Lin Yan-Guang, 35, was discovered in his room by staff at Warley Hospital in Brentwood, Essex. It was revealed yesterday that Mr Yan-Guang's family had borrowed up to pounds 20,000 to send him to Britain. He had been in Britain a year, but depressed and unable to findwork, he was admitted to Warley where he was assessed and put under special observation.
"He was desperate. He kept holding on to me and crying," said Sophia Jones, a friend who visited him in hospital two days before he died. "He wanted to go home but he knew he couldn't, because his family had borrowed all this money to send him here. He knew he had to try and pay it back."
Barking, Havering and Brentwood Hospital Community NHS Trust, responsible for Warley Hospital said Mr Yan Guang had been admitted in September. "An inquiry is now underway," said a spokeswoman. An inquest has also been opened and adjourned.

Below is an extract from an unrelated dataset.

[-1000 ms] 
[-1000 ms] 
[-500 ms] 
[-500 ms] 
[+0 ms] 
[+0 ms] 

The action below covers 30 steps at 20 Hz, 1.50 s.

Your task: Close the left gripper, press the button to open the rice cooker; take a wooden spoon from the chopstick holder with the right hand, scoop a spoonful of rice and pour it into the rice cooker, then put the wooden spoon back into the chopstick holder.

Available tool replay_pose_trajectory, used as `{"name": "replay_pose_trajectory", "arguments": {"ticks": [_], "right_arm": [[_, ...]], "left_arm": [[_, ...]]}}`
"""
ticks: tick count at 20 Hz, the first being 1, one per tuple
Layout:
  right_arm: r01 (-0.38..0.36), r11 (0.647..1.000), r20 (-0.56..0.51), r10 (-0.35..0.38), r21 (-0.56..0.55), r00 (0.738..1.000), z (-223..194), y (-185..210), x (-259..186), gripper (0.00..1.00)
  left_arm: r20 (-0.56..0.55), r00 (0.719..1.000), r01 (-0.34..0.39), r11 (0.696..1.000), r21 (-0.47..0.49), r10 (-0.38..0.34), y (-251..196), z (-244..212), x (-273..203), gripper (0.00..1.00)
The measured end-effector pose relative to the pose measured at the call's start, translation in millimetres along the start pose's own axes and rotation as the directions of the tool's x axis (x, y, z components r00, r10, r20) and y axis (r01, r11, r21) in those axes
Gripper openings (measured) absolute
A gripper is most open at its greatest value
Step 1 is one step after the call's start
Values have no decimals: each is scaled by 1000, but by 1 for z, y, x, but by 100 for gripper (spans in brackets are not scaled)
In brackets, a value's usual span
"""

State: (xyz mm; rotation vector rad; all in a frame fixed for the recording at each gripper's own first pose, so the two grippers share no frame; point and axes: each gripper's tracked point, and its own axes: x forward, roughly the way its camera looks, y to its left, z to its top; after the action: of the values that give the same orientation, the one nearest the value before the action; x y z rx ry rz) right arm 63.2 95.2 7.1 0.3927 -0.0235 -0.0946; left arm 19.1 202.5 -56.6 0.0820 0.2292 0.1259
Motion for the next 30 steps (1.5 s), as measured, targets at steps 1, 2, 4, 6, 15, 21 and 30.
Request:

Mr Yan-Guang was one of a growing number of Chinese citizens who are seeking asylum in Britain. In 1992 there were just 330 applications from Chinese nationals, while in the first 10 months of this year there were 1,310. Last year only 25 such requests for asylum were granted.
Even solicitors working on behalf of many of these cases admit the chances of them obtaining asylum are slim. Most of the cases arriving in Britain do not meet the requirements laid down by the immigration authorities, yet hundreds of Chinese citizens continue to arrive - at times this year there were up to 30 arrivals a week.
There is growing evidence that many asylum seekers are paying up to pounds 20,000 to criminals, known as "snakeheads", who promise to get them into the West, via "snakeroutes" through Moscow or Bangkok.
Police believe most of the recent asylum-seekers come from two Chinese towns in the eastern province of Fujian. According to a recent report compiled by the Chinatown Liaison Unit of the Metropolitan Police, some of the Fujianese immigrants have formed their own gangs, which have clashed with the already established Triads.
"When these people get on the plane or bus or whatever they usually don't know where they are going. It might be London, it might be New York," said a police source. "Before they arrive they destroy all their documents, so we cannot prove they are Chinese."
Another problem is the growing incidence of kidnappings of asylum-seekers by rival snakeheads who then phone up their families in China to demand ransoms.
"There seem to be reports of such incidents every couple of months," said Wah-Piow Tan, a solicitor who works with Chinese asylum seekers.
In the most recent incident of alleged kidnapping, five men are said to have held three victims hostage for up to a week before they were rescued by police. Five people are due to appear before Bow Street Magistrates today, charged with false imprisonment.
Meanwhile Mr Yan-Guang's family in China are trying to raise more money - this time so that his younger brother can come to Britain to collect his cremated remains.